February 04, 2009
Michael Macdonald, The Canadian Press
Canadian Businesss Online, February 3, 2009 - 3:23 p.m.
Link to original article
HALIFAX, N.S. - The CEO of Bell Aliant Regional Communications Income Fund (TSX:BA.UN) says the fund's operating company will focus its attention on retaining customers and growing its broadband business in 2009 as it moves forward with a "leaner" and "faster" management structure.
Karen Sheriff, who took over as president and CEO in October, says she knows there are concerns about the company's decision to reduce overall capital spending, but she stressed Tuesday that investment in broadband services will increase by 20 per cent over last year.
"In 2009, we will work to strengthen the value ... of our high-speed services, work with our customers to remove barriers to them getting online and introduce more, value-added IT-based services," Sheriff told a conference call with industry analysts.
Halifax-based Bell Aliant operates phone and Internet services throughout parts of Ontario, Quebec and Atlantic Canada. It has 10,000 employees.
During the conference call, several analysts had pointed questions about the company's decision to reduce capital spending to between 13.5 per cent and 14.5 per cent of revenue. The figure was 16.1 per cent in fiscal 2008.
One analyst suggested Bell Aliant could be hurting its competitiveness as cable TV companies continue to expand their reach into the traditional telephone market.
The company's own figures show that in 2009, more than 65 per cent of households in Bell Aliant's territory will have the option of buying telephone services from a cable TV operator.

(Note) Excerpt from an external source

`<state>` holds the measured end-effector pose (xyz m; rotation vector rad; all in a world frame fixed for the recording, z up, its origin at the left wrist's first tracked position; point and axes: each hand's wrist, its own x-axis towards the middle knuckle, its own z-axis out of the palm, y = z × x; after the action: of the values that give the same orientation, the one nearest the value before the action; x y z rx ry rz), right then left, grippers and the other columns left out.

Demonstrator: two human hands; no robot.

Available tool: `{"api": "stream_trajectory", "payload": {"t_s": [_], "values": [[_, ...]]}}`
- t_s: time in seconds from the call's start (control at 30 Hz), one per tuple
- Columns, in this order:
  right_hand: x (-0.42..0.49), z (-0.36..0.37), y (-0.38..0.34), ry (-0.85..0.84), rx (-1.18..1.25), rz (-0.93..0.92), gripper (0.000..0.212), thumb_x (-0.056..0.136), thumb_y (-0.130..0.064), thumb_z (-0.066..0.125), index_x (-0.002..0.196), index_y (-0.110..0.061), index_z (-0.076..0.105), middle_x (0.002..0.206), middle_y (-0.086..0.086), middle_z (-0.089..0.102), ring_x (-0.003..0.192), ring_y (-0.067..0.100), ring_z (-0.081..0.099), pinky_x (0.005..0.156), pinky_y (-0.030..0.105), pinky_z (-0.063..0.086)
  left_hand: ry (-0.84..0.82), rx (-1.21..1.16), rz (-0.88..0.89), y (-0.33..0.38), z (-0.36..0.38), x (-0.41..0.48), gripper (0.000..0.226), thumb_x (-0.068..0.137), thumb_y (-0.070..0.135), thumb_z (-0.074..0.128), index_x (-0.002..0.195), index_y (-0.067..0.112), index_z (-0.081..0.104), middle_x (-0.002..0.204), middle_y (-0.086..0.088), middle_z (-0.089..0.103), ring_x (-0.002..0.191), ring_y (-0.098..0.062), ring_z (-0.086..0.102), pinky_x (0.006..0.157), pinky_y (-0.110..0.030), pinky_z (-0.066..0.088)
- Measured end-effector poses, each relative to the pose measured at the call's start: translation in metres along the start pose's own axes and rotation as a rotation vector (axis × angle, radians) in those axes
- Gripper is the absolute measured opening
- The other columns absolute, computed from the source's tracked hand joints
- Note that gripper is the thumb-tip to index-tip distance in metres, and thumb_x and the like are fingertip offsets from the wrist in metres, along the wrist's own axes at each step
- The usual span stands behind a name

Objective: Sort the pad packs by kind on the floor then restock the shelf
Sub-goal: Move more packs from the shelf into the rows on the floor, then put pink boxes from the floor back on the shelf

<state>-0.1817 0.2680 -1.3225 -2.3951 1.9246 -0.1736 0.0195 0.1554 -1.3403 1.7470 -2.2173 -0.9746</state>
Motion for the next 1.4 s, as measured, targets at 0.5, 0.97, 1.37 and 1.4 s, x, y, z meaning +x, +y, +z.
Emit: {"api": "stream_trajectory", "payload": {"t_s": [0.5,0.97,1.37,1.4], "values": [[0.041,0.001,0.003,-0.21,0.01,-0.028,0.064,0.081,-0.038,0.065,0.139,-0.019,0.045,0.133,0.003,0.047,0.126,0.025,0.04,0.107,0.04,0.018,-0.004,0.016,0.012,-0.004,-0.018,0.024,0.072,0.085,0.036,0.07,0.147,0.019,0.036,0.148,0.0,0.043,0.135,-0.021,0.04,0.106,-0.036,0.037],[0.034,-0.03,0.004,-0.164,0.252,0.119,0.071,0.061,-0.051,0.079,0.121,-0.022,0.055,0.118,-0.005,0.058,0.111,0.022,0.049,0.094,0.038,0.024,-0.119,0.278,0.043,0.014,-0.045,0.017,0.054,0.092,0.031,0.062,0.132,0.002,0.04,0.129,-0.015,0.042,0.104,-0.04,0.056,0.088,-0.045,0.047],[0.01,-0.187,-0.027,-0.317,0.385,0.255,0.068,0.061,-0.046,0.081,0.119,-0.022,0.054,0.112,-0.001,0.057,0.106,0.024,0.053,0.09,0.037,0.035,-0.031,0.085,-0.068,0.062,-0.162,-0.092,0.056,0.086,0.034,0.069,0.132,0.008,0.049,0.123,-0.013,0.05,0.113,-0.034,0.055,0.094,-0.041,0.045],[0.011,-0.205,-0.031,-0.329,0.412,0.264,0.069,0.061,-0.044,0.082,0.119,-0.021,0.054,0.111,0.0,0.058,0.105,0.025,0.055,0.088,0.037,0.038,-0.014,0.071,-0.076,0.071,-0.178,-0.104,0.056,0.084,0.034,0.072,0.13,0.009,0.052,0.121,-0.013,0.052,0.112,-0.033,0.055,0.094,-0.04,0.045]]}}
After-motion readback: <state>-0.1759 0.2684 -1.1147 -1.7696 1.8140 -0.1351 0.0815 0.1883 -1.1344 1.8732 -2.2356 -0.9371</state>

Sheriff said the target for reduced capital spending was more in line with industry benchmarks and she stressed that the company had invested heavily in projects involving interconnection with the Bell Mobility cellular network in 2008.
"We will continue to pursue productivity enhancements going forward, but with much lower reliance on big IT spends," Sheriff said.
As well, the CEO said the company does not plan to make any acquisitions in 2009.
The company reported Monday that earnings fell sharply because of a $60-million restructuring charge associated with a decision early this month to cut 500 management jobs.
"We will be organized more by function, than by geography," Sheriff said, noting that her predecessor, Stephen Wetmore, had determined the company was "too heavy" before he left in November to become president and CEO of Canadian Tire.
Sheriff said the cuts had to be made because there was too much duplication between managers in Atlantic Canada and Central Canada.
"Throughout my career ... I've discovered that leaner makes you move faster and operate better," she said. "Rather than torture an organization with multiple changes ... it's just better to get to where you think you need to go."
The job cuts, which represent about 15 per cent of the telecom operator's management positions, have been difficult for the company, she said.
"This is not an easy time for them. But they are working through it and continuing to provide great service to our customers."
Sheriff said it would be difficult to predict what would happen with Bell Aliant's non-management workers in the next two or three years, but she did confirm that the workforce dedicated to the traditional, wired telephone business would eventually shrink.
"That's really not my focus this quarter," she said.
Sheriff said she expects distributable cash to increase up to 10 per cent for 2009 to between $750 million and $790 million - a forecast that was above industry expectations.
The distribution to unitholders per unit should remain unchanged at 24.17 cents per month or $2.90 per year in 2009.
For the three months ended Dec. 31, Bell Aliant Holdings LP, the fund's operating company, earned $80 million on $813.2 million in revenue compared with a profit of $117.4 million on $819.1 million in revenue in the fourth quarter of 2007.
The fund, which is 44 per cent owned by the BCE group, expects operating revenue to remain stable at between $3.18 billion and $3.28 billion in 2009 - that's a range just below the level reached last year.
Growth in Internet and wireless revenue will be largely offset by declines from outsourcing and the traditional local and long distance telephone services, the company said.
On Jan. 20, BCE said it would cut operating costs by offering a retirement incentive to about 1,500 qualifying, unionized employees. The offer applies only to employees who meet certain criteria and are already eligible to retire this year and in 2010.
That move came after the failure in December of BCE's proposed $52-billion takeover by an investment group led by the Ontario Teachers Pension Plan board.